No 1 Teatro Politeama Garibaldi:

On the 27th of January this year at TeatroPoliteama Garibaldi the imaginative and famously flamboyant Italian jazz pianist Stefano Bollani's concert was sold out. Politeama is the home of Sicily’s prestigious symphony orchestra – "Orchestra Sinfonia Siciliana". I have included a video of one of his performances. It is a bit long but if you catch some of it you will see what he is like live.

In 1891 Politeama opened to an enthusiastic audience with a performance of Verdi’s ‘Otello’. It is an extravagant, neoclassical, semicircular building facing Piazza Castelnuovo in the centre of the city with embellishments of triumphant arches, doric and ionic columns, bronzes and images of the circus. It is monumental and has an interior to dazzle – a huge stage curtain with scenes of classicism and mythology, evocative of Sicily’s glorious antiquity.

Set to the rear of Piazza Castelnuovo and well back from the street the detailed, confident extravagance can be easily admired.

If you are in Palermo it is worth asking around what is on at Politeama as it hosts a wide range of spectacular concerts and theatre.


No 2 Mondello - the seafront promenade beach, bronzed bodies and Art Nouveau villas:

Mondello, Palermo’s elegant and fashionable beach suburb only 30 minutes from Palermo’s historic centre started life as a fishing village. It still has its fishermen today but it is more a desirable summer retreat for the Palermitans. It sits at the foot of Monte Pellegrino on a wide bay with clear blue waters where colourful fishing boats are anchored at one end: a long pier and bath house are at the other. The pier is a striking example of Art Nouveau architecture and houses one of Palermo’s most sought after restaurants, “Alle Terrazze”  Walking the streets to enjoy the wonder of some of the best Art Nouveau beachside villas in Sicily after a long lunch is mandatory.

In winter, Mondello takes on a quiet recuperative feel, while in summer, bronzed bodies walk the streets, sit astride vespas, helmetless and sunbathe on the white sand or laze on a beach lounge at the lido: tanned waiters provide towels and take drink and food orders: all this for a few euros.

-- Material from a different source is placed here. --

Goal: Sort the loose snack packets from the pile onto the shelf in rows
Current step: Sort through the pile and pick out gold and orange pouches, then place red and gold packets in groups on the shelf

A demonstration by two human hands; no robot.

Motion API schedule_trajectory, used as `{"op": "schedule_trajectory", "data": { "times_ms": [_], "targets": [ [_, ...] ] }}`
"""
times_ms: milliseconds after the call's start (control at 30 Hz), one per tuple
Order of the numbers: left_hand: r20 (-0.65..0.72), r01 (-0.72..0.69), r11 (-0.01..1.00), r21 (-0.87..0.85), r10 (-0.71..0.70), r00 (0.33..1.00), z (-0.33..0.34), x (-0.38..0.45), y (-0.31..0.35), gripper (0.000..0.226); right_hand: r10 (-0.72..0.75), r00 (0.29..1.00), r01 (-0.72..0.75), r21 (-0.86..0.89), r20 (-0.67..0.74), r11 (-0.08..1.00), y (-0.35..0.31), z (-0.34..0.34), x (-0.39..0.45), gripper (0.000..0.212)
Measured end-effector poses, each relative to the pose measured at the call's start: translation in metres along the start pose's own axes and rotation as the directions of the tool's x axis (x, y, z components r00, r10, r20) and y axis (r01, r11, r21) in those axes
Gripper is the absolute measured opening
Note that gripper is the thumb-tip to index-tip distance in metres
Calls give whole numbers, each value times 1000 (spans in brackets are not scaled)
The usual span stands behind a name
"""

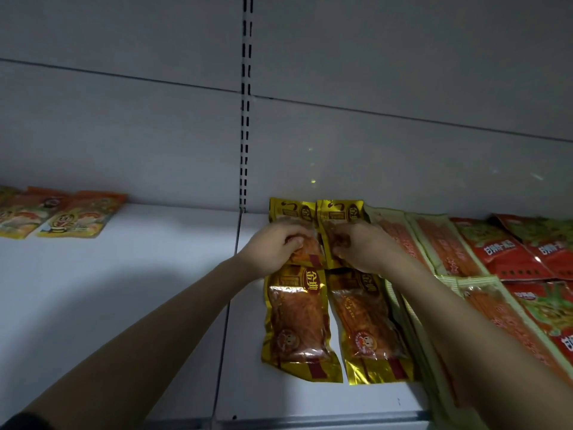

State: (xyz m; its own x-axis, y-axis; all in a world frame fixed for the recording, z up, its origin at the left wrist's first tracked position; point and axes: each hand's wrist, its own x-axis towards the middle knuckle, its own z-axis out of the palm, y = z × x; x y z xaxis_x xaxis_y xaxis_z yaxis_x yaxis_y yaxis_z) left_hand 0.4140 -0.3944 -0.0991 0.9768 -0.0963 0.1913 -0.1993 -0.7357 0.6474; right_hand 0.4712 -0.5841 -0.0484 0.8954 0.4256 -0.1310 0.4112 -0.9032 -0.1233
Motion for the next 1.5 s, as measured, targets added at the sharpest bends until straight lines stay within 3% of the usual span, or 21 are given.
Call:
{"op": "schedule_trajectory", "data": {
  "times_ms": [67, 233, 367, 433, 567, 800, 933, 1033, 1167, 1333, 1433, 1500],
  "targets": [
    [10, -3, 1000, 8, 2, 1000, -2, 0, -1, 32, -3, 1000, 3, 14, -18, 1000, -1, -2, -4, 37],
    [-115, 22, 995, 97, -11, 993, -14, -15, 19, 40, -58, 977, 76, 82, -204, 994, -10, -19, -36, 33],
    [-191, 143, 972, 185, -107, 976, -38, -49, 56, 57, -129, 971, 165, 172, -201, 971, -29, -43, -71, 24],
    [-221, 240, 943, 230, -190, 957, -49, -76, 71, 46, -179, 960, 223, 206, -214, 953, -41, -48, -87, 21],
    [-341, 423, 861, 283, -322, 883, -67, -151, 86, 37, -270, 929, 342, 304, -254, 889, -87, -35, -112, 23],
    [-534, 693, 683, 230, -507, 677, -121, -284, 79, 38, -525, 838, 537, 406, -152, 739, -211, 2, -167, 24],
    [-578, 740, 653, 163, -544, 608, -147, -328, 58, 38, -591, 796, 591, 366, -126, 718, -264, 13, -186, 23],
    [-578, 745, 650, 147, -555, 598, -163, -358, 30, 39, -616, 780, 613, 342, -114, 712, -309, 20, -186, 21],
    [-572, 764, 631, 134, -581, 580, -200, -412, -22, 37, -641, 762, 629, 346, -96, 696, -400, 45, -182, 20],
    [-593, 813, 574, 94, -624, 509, -271, -496, -95, 35, -701, 712, 659, 388, -47, 644, -539, 82, -194, 21],
    [-603, 827, 559, 55, -642, 474, -305, -527, -129, 32, -704, 711, 635, 432, -1, 641, -589, 96, -196, 22],
    [-594, 817, 575, 45, -642, 485, -320, -535, -147, 31, -694, 720, 610, 450, 29, 652, -608, 101, -188, 20]
  ]
}}
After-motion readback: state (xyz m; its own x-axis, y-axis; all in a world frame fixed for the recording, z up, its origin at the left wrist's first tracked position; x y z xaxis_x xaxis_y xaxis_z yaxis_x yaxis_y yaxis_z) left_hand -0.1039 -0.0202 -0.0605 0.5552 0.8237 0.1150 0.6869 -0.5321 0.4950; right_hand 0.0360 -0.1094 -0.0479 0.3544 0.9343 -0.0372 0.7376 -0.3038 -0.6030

It has a certain Sicilian, Palermitan charisma and is worth a visit in any season.


No3   The Sicilian Art Nouveau Villa –Villino Florio all’Olivuzza and an Italian fabric shop over the road:

Villino Florio is pure art. It is folly like and above all simply beguiling. The gothic, romantic and baroque forms made of grey stone with perfect Art Nouveau interiors set in a Mediterranean garden make this one of Palermo’s jewels. It is in the Zisa area of Palermo and is located in 21 Viale Regina Margherita and was designed by the talented Sicilian architect Ernesto Basile in 1899 for the famous Palermitan family: the Florios. Villino Florio can be reached on foot in 20 minutes from Politeama. Take Via Dante Alighieri, a street with some striking Art Nouveau villas and enjoy these villas as you make your way to Villino Florio.

Its opening hours can be haphazard so check these out beforehand. If closed, still go and stand in front of this charming villa and enjoy its form. If the gates are open wander in and walk the garden, and take a look through doors and windows.

A neighbour to Villino Florio’s back entrance in Via Antonino Pascuilli is the intriguing textile shop, Gibetex owned by  the eccentric and flamboyant Mira. The entry is unassuming but once inside the walls are stacked from floor to ceiling with Italy’s finest textiles. Mira’s fabrics hang in some of Sicily’s most fabulous and eclectic palazzos and villas. She also decorates Palermo’s vibrant churches: draping them in fabrics for weddings and baptisms. Ring the bell and ask to have a look and you may not be able to leave without buying a sublime piece of Italian fabric.